Development of small-scale heating and sub-shock impact experiments for novel explosives

At the novel design stage, explosive sensitivity is characterized by a suite of empirical methods, with the drop-weight impact test being one of the most common. Though the drop-weight test allows for the rapid and cost-effective characterization of explosive safety, reactions are identified by simple diagnostics such as sound level thresholds or gas production, which can obscure the complex initiation phenomena that are occurring. An impact generates heat through a range of compaction, flow, and dissipation mechanisms, which can lead to chemical decomposition, depending on the reaction rates of each explosive. In order to deconvolute the various contributions to the sub-shock ignition and propagation of explosive reactions, we will discuss the development, modeling, and early results for two new high-throughput tests designed for small amounts of explosives. The High Explosives Initiation Time (HEIT) test utilizes a 250 Joule pulsed power system to rapidly deliver electrical current to a small diameter needle filled with explosive, resulting in rapid and tunable heat delivery. Time-to-explosion data versus input temperature allow for Arrhenius kinetics information to be obtained and used in predictive modeling.

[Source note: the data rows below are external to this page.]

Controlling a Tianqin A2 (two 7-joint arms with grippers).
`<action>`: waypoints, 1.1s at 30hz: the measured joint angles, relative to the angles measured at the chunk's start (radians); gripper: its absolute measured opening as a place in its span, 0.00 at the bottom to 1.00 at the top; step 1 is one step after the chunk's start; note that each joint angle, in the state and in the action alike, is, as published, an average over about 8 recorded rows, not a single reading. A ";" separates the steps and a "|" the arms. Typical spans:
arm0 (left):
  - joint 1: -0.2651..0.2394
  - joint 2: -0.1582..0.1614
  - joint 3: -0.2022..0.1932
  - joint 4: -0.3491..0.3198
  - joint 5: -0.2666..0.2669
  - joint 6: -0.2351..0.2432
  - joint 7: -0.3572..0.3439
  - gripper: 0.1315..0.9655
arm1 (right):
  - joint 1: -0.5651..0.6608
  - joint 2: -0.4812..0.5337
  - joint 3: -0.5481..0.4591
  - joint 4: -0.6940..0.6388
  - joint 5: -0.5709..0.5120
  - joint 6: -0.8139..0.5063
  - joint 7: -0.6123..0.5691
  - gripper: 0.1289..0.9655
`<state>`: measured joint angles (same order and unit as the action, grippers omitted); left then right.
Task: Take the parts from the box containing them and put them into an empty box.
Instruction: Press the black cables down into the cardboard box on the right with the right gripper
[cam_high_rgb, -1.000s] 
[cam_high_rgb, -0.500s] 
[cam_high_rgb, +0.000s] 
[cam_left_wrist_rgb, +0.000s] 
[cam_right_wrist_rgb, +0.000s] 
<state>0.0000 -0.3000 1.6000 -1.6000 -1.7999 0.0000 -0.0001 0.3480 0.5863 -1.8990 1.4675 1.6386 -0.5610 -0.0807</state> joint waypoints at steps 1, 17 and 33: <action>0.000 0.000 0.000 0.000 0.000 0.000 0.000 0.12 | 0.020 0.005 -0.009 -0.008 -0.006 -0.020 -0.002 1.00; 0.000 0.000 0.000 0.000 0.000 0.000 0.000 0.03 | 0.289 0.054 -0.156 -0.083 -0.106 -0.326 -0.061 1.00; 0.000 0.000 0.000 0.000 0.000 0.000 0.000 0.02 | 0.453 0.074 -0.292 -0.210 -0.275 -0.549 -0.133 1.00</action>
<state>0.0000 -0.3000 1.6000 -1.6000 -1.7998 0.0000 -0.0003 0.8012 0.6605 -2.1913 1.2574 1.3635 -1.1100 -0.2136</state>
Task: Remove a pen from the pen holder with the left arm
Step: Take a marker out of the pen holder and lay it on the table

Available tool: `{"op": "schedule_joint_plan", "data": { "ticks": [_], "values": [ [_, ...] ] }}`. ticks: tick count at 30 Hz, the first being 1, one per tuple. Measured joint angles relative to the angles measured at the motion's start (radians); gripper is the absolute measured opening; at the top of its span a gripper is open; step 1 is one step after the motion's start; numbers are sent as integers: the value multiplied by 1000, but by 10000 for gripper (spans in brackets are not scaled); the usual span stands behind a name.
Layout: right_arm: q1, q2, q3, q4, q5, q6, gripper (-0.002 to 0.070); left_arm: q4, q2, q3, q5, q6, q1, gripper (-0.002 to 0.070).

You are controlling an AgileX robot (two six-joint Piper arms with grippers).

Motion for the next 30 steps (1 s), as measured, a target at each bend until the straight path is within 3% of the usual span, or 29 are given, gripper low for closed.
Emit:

Once an intrinsic sensitivity to temperature is established, we utilize plastic and viscous flow hydrocode modeling to predict how specific explosive samples will dissipate heat during rapid, sub-shock compression. These modeling results integrate with a second test, the Viscoplastic flow Ignition and Propagation Imaging of Reactions (VIPIR): a high-throughput, tunable drop tower with high-speed visible imaging. The history of previous rapid heating and drop tower experiments will be discussed in the context of these initial results.